» Prompt: The listing below must be returned in full and unchanged, without the images it carries.

» Information supplied:
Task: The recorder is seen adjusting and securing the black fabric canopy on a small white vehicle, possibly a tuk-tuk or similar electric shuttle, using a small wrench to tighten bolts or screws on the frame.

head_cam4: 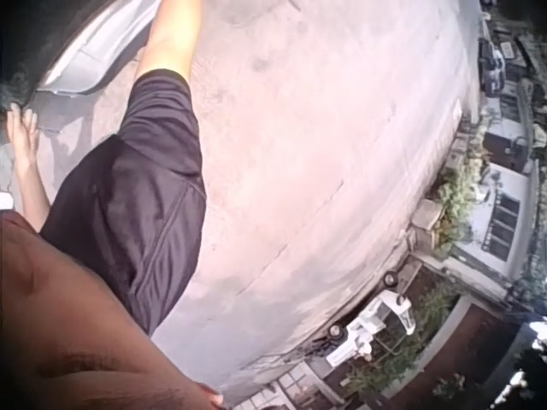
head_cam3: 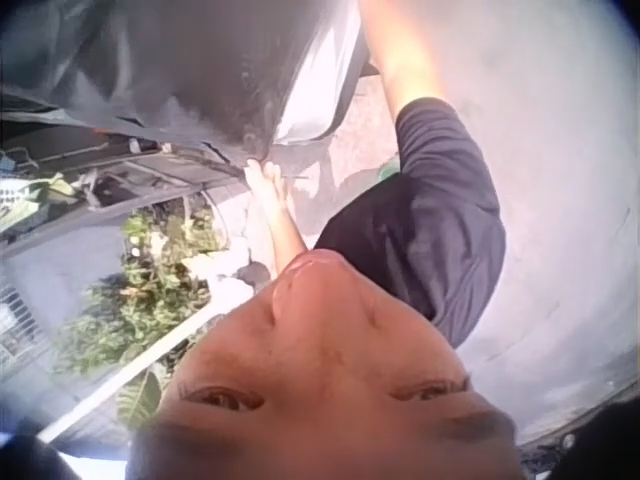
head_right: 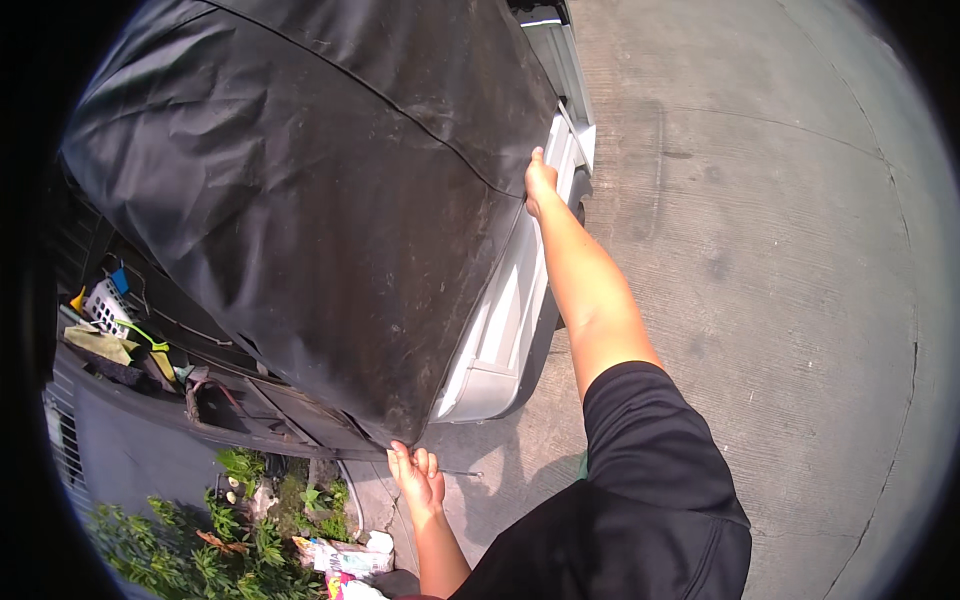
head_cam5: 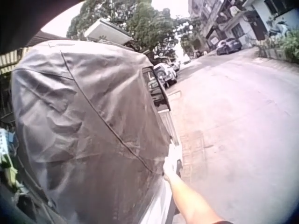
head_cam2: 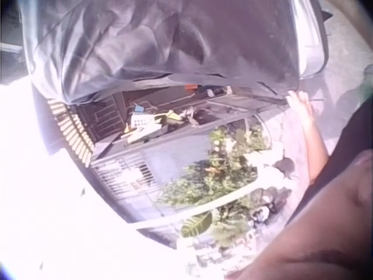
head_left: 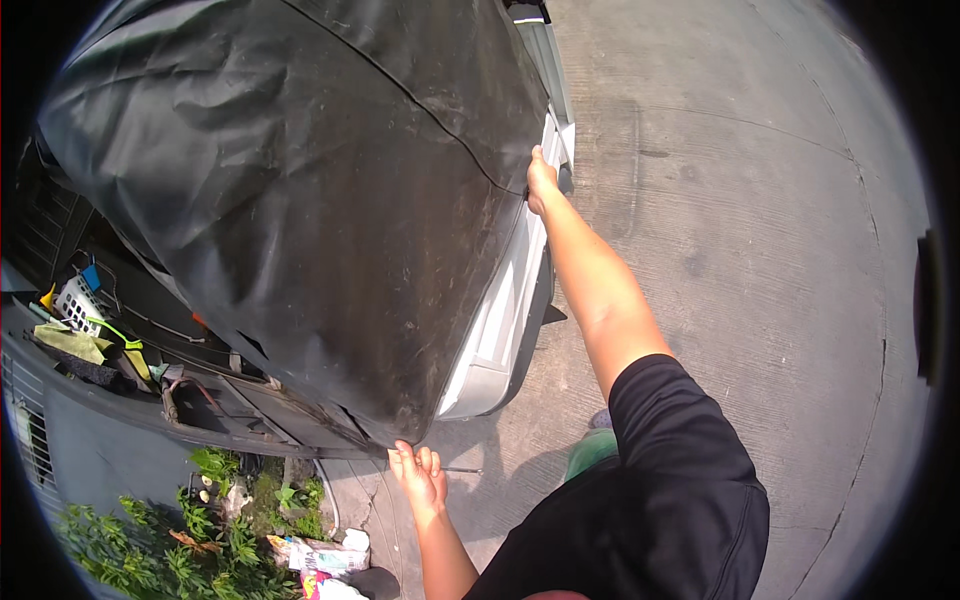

» Answer to this task:
Task: The recorder is seen adjusting and securing the black fabric canopy on a small white vehicle, possibly a tuk-tuk or similar electric shuttle, using a small wrench to tighten bolts or screws on the frame.

head_cam4: 
head_cam3: 
head_right: 
head_cam5: 
head_cam2: 
head_left: 

This completes the required output.